プロレスごっこで空手チョップ、ドタバタ床をのたうち回るというのは小学生あたりの子供担当だったはず。5ヶ月かけてコツコツと描いてきた「昭和」の風景や雰囲気。それに沿った人物像を作りエピソードを積み重ねてきたのに。最後の1ヶ月でいとも簡単に手放してしまうとは……。
そもそも『ひよっこ』は物語の軸が昭和という時代にある。
みね子の父は家計を支えるため田舎の農家から東京へ出稼ぎに。家族のために必死に働き、厳しい環境の中で記憶喪失になり失踪。みね子は金の卵として上京し、働きながら父を探し回った。そして大女優・川本世津子と記憶を失った父が、まるで夫婦のようにして東京で暮らしているのを発見し……という、今より貧しかった時代を背景に、複雑な出会い方、衝撃的な展開を描いてきたはずです。
女優・世津子は、いわば東京・非日常の象徴。田舎・みね子たちの日常との対比でもある。そうした重要な軸を、テキトウにあしらってしまえば描いてきた世界は壊れてしまいませんか?

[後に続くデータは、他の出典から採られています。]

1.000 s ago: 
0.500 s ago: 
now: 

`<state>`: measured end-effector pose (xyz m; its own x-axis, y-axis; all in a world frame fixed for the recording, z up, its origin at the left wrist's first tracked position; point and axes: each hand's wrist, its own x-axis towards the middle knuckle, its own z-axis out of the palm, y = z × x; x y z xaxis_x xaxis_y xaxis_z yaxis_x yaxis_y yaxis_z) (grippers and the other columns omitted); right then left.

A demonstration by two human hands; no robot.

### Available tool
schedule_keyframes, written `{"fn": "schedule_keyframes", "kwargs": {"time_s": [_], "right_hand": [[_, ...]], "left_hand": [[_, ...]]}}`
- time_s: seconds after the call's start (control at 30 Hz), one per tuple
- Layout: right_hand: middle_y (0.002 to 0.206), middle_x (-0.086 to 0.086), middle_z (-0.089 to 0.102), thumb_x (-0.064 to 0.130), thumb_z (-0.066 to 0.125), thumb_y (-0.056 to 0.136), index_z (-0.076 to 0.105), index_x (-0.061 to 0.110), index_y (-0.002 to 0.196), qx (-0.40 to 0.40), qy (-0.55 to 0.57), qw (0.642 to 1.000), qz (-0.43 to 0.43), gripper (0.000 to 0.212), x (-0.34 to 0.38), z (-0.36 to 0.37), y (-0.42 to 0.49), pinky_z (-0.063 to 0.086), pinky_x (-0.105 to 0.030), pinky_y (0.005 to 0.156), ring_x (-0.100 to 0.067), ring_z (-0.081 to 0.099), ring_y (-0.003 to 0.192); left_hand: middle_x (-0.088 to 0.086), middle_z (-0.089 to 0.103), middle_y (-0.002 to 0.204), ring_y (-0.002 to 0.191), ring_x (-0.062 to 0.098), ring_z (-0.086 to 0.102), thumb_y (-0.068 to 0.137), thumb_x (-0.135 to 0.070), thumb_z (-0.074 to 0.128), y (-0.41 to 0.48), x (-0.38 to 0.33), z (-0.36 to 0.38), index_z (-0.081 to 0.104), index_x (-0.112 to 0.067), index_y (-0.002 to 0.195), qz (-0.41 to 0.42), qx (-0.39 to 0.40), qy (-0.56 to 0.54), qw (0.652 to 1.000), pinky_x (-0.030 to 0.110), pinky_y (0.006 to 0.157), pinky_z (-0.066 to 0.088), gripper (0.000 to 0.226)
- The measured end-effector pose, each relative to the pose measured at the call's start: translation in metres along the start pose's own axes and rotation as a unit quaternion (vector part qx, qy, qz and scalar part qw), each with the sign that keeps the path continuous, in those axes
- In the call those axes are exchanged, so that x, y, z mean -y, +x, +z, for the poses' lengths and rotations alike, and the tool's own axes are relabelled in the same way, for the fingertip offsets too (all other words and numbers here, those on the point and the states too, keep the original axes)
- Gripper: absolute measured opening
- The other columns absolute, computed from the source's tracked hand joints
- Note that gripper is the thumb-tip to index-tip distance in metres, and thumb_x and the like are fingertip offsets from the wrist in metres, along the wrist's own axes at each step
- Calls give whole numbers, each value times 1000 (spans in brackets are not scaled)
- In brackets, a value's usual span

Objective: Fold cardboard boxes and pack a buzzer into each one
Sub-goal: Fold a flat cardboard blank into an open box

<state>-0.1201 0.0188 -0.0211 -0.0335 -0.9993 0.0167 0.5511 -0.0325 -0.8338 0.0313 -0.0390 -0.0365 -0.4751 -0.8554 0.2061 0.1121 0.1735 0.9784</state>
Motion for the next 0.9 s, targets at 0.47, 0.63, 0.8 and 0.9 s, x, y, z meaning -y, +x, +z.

もろちん「ドラマは作り話」「フィクションを楽しめばいい」「たかが娯楽」という声もあるでしょう。しかし、娯楽とはいえ約束事は必要。そうじゃないと遊びは成り立たないし、面白くも深くもならないから。
思いつきやご都合主義で設定をテキトーに変えてもいいなら、作品と視聴者との約束事も消えてしまいます。役作りの努力、丁寧な時代考証、田舎のロケ映像の説得力も意味がなくなります。